Read the full article by Matt Dotray (Statesman)

“The area around the former Reese Air Force Base was one of eight locations chosen in the country for an upcoming PFAS exposure assessment.

Residents in the targeted area east of the former base are being asked to participate in a study by the U.S. Centers for Disease Control and the Agency for Toxic Substances and Disease Registry (ATSDR)…

What the study hopes to learn is the levels of PFAS – an abbreviation for several man made chemicals – found in the blood and urine of people who drank the water containing the chemical, as well as the range of PFAS levels in the tested community and the environmental factors that might affect PFAS levels.

This information should be made public in several years.

What local residents won’t learn from this study is if PFAS levels in someone’s blood or urine can make them sick or if a health condition was caused by PFAS exposure. Members of the Agency for Toxic Substances and Disease Registry say the actual health impact is being studied elsewhere, and will be further studied further down the road…

Residents around the base gathered in the cafeteria at Terra Vista Middle School Wednesday evening to hear about the exposure assessment.
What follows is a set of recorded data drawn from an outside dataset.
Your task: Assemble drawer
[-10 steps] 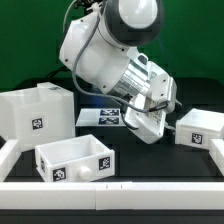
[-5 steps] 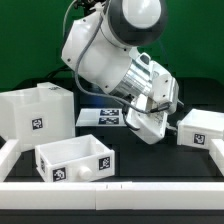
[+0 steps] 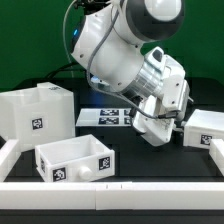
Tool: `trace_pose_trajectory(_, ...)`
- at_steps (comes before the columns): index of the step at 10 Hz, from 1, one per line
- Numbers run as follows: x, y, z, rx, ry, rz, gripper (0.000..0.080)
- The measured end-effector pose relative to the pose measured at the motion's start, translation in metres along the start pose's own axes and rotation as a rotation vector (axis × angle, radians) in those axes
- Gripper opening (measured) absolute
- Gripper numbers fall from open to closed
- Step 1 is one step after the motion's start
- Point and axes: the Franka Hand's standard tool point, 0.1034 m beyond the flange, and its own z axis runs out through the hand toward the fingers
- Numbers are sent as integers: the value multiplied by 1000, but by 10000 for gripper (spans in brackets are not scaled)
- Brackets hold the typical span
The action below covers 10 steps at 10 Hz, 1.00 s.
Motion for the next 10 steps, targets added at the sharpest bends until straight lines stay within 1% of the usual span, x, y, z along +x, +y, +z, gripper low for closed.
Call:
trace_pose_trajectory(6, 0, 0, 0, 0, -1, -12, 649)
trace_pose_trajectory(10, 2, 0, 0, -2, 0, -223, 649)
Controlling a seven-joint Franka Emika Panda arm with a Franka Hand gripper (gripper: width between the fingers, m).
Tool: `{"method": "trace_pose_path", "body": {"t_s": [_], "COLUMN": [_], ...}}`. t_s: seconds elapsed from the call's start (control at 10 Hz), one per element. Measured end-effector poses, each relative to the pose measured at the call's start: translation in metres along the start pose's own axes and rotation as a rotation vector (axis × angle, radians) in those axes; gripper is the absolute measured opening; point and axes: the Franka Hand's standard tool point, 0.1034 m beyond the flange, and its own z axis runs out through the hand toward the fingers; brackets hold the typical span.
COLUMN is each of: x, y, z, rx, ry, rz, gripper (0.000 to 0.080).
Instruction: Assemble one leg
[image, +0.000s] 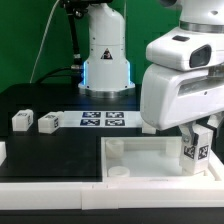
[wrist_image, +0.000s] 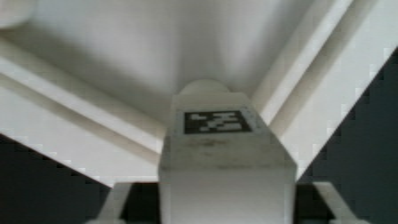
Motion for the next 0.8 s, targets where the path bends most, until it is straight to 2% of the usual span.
{"method": "trace_pose_path", "body": {"t_s": [0.1, 0.6, 0.8], "x": [-0.0001, 0.0003, 0.0022], "y": [0.0003, 0.0021, 0.0009], "z": [0.0000, 0.0012, 0.0012], "rx": [0.000, 0.033, 0.057], "ry": [0.000, 0.015, 0.018], "rz": [0.011, 0.718, 0.987], "gripper": [0.0290, 0.0291, 0.0291]}}
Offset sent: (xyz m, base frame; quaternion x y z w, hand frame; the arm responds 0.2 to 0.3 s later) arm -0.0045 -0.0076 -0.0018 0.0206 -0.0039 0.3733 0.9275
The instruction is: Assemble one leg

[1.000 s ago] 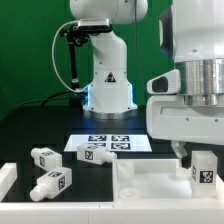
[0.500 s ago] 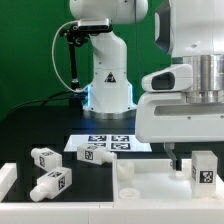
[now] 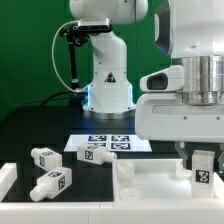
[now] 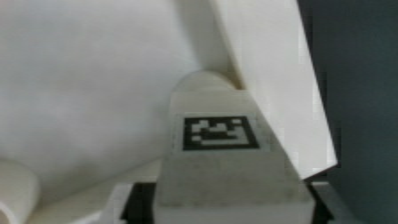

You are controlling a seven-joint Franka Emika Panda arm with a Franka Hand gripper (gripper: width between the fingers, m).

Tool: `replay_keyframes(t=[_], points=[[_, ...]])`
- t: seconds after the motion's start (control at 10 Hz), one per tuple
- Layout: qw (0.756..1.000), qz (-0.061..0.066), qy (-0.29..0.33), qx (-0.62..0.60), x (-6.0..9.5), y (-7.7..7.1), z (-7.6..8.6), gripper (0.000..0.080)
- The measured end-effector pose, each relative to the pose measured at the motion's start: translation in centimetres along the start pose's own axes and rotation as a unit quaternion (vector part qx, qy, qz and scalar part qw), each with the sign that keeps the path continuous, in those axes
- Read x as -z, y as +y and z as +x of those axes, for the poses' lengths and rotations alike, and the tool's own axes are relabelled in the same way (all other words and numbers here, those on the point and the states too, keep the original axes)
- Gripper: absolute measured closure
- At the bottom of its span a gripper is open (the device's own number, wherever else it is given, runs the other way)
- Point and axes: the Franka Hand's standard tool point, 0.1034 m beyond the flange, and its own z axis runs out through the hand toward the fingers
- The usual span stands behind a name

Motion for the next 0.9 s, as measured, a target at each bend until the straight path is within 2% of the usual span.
replay_keyframes(t=[0.1, 0.2, 0.3, 0.4, 0.5, 0.6, 0.9], points=[[1.0, 0.0, 0.0, -0.018, 0.0, 0.02, 0.0, 0.0515], [0.994, -0.01, -0.006, -0.109, 0.04, -0.05, -0.27, 0.0515], [0.983, -0.024, -0.012, -0.183, 0.07, -0.26, -0.45, 0.0515], [0.956, -0.03, -0.014, -0.29, 0.01, -0.26, -0.14, 0.0515], [0.926, -0.027, -0.016, -0.376, -0.02, -0.14, -0.1, 0.0515], [0.874, -0.023, -0.019, -0.485, -0.02, -0.16, -0.13, 0.0515], [0.805, -0.022, -0.021, -0.592, -0.02, 0.04, -0.1, 0.0515]])
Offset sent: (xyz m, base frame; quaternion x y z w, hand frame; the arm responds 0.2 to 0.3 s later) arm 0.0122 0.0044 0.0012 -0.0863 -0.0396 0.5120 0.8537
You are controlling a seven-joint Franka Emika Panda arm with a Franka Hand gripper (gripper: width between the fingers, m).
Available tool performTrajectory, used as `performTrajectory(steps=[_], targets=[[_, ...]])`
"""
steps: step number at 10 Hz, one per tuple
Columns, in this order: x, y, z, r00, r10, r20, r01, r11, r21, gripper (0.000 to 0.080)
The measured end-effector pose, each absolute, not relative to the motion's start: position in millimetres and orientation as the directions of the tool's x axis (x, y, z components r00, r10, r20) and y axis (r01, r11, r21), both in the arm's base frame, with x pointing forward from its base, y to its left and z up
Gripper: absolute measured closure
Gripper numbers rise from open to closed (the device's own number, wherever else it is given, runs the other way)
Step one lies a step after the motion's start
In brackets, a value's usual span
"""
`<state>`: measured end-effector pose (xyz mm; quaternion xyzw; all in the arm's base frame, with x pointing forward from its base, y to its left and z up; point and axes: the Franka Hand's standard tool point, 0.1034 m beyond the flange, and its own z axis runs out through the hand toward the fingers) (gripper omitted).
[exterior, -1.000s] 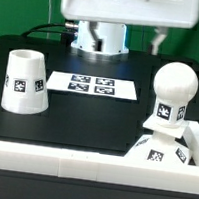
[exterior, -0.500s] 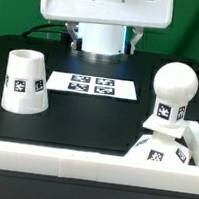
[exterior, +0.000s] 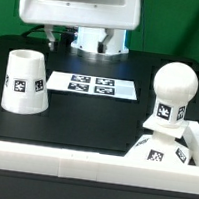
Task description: Assemble lamp
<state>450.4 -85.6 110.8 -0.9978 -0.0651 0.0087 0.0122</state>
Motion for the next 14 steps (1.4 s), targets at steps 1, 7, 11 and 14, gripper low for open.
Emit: performTrajectory(steps=[1, 7, 11, 14], targets=[[451.3, -83.1, 110.5, 0.992, 0.128, -0.016, 0.127, -0.992, -0.026, 0.01], [442.6, -107.7, 101.9, 0.976, 0.218, -0.028, 0.217, -0.976, -0.028, 0.01], [441.4, -115.8, 91.1, 0.97, 0.24, -0.041, 0.239, -0.971, -0.026, 0.01], [440.0, -116.7, 79.8, 0.967, 0.247, -0.058, 0.245, -0.969, -0.03, 0.01]])
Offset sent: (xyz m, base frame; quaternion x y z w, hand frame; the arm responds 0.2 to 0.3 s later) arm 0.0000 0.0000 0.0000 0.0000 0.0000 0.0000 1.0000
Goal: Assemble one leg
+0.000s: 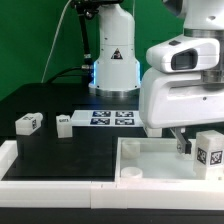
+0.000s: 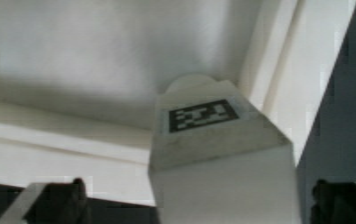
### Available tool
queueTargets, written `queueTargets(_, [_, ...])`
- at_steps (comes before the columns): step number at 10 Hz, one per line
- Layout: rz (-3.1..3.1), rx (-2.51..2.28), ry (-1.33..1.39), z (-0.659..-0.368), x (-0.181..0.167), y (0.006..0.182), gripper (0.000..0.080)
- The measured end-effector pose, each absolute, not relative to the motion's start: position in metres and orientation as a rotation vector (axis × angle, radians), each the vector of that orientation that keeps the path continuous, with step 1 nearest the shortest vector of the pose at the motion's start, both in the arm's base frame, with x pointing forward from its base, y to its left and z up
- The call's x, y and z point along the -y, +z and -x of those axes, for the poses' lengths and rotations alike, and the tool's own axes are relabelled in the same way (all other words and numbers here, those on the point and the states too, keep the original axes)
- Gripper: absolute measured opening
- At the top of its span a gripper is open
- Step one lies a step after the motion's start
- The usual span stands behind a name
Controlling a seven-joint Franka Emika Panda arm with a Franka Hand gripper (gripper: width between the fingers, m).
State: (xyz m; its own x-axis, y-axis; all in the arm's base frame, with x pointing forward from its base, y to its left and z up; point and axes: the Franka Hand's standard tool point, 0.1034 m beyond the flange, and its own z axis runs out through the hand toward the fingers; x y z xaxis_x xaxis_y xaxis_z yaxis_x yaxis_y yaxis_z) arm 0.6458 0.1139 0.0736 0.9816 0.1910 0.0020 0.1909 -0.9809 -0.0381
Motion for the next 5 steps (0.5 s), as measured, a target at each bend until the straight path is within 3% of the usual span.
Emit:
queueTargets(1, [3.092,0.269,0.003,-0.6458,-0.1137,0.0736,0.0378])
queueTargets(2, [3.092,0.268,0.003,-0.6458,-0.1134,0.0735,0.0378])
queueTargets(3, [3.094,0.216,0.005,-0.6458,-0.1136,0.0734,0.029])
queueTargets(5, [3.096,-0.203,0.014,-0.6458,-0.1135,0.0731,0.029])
There was a table for volunteers to sign up, and a constant line of people waited to do so…

The community talks of neighbors dying young, animals getting sick for no reason and doctors saying they have the health of someone twice their age. Residents only theorize that it’s linked to PFAS levels.

According to previous stories in the Lubbock Avalanche-Journal, the Air Force previously stated that groundwater at sites around the former Reese Air Force Base were found to have high levels of perfluoroalkyl and polyfluoroalkyl substances, often referred to as PFAS, contained in a foam used since 1970 by the Air Force to extinguish fires…

ATSDR is looking for hundreds of participants in this study. When it’s complete, individual results will be sent to participants and ATSDR will complete a full analysis describing its findings.

Only individuals living in the sampling area and using groundwater will be in the study. Nobody getting water from the City of Lubbock will be in the study since the city has different water sources.

Citizens living in the targeted area, but who didn’t attend the meeting last week, will be contacted by ATSDR.”